You can watch the interview on:

There were, of course, many other stories, points and different ways of putting things that I was not able to bring in in a ten-minute interview. Here are a few that I had in mind:


  • As I said in the interview, many (if not most) of the major advances in science have come through discoveries that seemed at the time to have no obvious relevance to the eventual application. What I wish I had added is that these are not exceptional cases, or luck, or blind serendipity. THIS IS THE MAINSTREAM, and needs to be recognized and supported as such.
  • Targeted research sounds as though it should work, and it would be nice if it did. Unfortunately, it’s a bit like killing the goose that laid the golden eggs. Cut it open, get the good bits out, ignore the rest. But then you don’t get any more eggs.
  • Personally speaking, I see science as one of the arts, contributing to our understanding of the world and our place in it. But science offers something more – it offers concrete, material things like communication, transport, safer food, medical treatments …. . The real question is how you can get those most efficiently.
  • I hate terms like “blue sky” research or “curiosity-driven” research. What is research if it is not curiosity-driven? It’s just research, trying to understand how the world works.
  • More on the Dave Solomon story. I met him when I was networking, looking for ways to treat polymer surfaces to stop cells from sticking. That originally came from a food problem, but I thought it might have useful biomedical applications. In the course of our conversation I discovered that he was trying to find ways to use polymers to capture optical images, such as holograms. It was a very interesting, basic problem. Then along came the bank wanting a new secure bank note. They weren’t looking for plastic banknotes – in fact, there was a lot of resistance … …
  • Many of the discoveries that have emerged from CSIRO (listed in the wonderful CSIROpedia ( emerged from networking in the days when communication was open, and actively encouraged. One story that I particularly like concerns the insect repellant known as Aerogard. The bald story does not reveal the many productive interactions that went on in the course of the research, but the punchline is a cracker:

During the period 1938 to 1961 Doug Waterhouse carried out pioneering studies on the sheep blowfly, a major pest. Through interaction with chemists, entomologists and others, he worked out a chemical way, not to kill the flies, but to stop them from landing and laying their eggs in the first place.

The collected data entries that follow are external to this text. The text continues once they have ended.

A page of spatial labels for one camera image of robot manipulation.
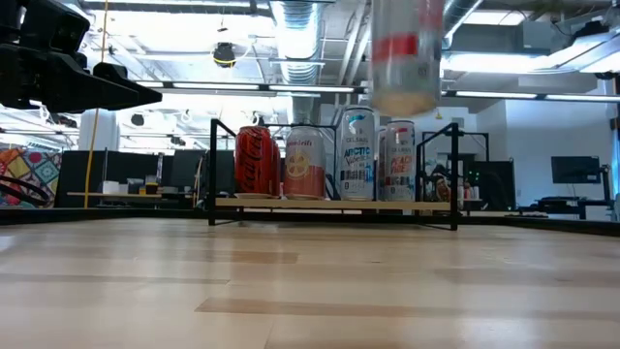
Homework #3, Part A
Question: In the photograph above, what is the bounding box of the grey ceiling air duct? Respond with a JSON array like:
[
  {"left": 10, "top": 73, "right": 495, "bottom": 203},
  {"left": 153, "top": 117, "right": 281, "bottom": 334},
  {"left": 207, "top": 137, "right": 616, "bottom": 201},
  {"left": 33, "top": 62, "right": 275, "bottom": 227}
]
[{"left": 445, "top": 0, "right": 620, "bottom": 96}]

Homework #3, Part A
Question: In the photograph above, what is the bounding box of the yellow extension cable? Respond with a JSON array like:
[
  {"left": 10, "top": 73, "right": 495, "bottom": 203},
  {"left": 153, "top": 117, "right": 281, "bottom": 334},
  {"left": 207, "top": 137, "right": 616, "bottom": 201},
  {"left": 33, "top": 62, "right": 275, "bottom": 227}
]
[{"left": 82, "top": 0, "right": 109, "bottom": 209}]

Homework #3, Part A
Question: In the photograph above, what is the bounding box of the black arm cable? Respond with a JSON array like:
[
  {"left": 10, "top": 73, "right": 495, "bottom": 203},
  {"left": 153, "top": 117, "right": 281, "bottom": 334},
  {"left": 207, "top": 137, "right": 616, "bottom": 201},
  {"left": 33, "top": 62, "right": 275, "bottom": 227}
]
[{"left": 0, "top": 174, "right": 52, "bottom": 207}]

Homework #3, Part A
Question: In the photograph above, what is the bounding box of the white round pillar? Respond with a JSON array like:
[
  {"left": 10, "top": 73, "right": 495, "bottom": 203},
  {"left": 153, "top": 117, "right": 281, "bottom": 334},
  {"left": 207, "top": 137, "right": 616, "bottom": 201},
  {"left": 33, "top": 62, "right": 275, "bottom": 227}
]
[{"left": 78, "top": 110, "right": 121, "bottom": 152}]

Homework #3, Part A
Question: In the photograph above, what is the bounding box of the white red Celsius slim can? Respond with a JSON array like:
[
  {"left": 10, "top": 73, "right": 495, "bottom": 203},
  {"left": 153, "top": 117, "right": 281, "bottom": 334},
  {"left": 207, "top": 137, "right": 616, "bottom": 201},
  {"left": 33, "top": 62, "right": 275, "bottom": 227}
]
[{"left": 370, "top": 0, "right": 445, "bottom": 118}]

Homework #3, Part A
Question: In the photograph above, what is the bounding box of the colourful patchwork panel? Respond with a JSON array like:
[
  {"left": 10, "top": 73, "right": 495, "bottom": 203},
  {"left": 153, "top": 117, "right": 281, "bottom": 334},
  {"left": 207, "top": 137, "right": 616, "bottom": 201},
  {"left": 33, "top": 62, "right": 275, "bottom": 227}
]
[{"left": 0, "top": 147, "right": 63, "bottom": 209}]

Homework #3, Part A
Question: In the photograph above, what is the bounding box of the wooden office desk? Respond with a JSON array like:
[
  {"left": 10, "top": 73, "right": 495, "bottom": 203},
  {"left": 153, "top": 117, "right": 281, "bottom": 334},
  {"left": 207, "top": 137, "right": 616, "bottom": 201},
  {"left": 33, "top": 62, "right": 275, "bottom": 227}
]
[{"left": 66, "top": 191, "right": 166, "bottom": 200}]

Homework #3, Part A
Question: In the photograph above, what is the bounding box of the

This work was interrupted by the Second World War where his attention turned to ways of protecting allied troops from the mosquitoes responsible for malarial transmission. By 1943 the repellent was widely deployed in the Pacific and Doug was considered a hero for his development of the repellent referred to by the troops as ‘Mary’. However it took the visit of Queen Elizabeth II to Australia in 1963 for the repellent to become a household name. Although the Queen was meant to be sprayed with the repellent at a garden party held at Government House in Canberra, the aide responsible lost his nerve and the Queen was left madly swatting flies.

The next day was a different story, when Government House staff made sure the Queen was liberally sprayed before heading off for a game of golf. Journalists following the Queen noted the absence of flies around the official party, and word about CSIRO’s new fly-repellent spread. A few days later the good people at Mortein called Doug Waterhouse for his formula, which he passed on freely, as was CSIRO’s policy at the time. The rest, as they say, is history with Mortein’s Aerogard going on to become an Australian icon, ensuring that we all ‘avagoodweekend’.

  • I could also have used many of the stories that I have told in my Mini Stories from Science, such as the one about the birth control pill. When Carl Djerassi was asked how he chose his research problem that led to the birth control pill, his answer would have been surprising to most politicians, and indeed to most people who are concerned with the funding of science. He said: “To be quite honest, at the time that we chose it, the problem was not really directly connected to birth control. … at the time (1950 – 1951) we began working on this problem, progesterone was not used for birth control, but to treat menstrual disorders and infertility. Also, and most importantly for us, it was thought to be a potential treatment for certain forms of cancer … .”

See also stories about the polymerase chain reaction, Viagra, and a host of others.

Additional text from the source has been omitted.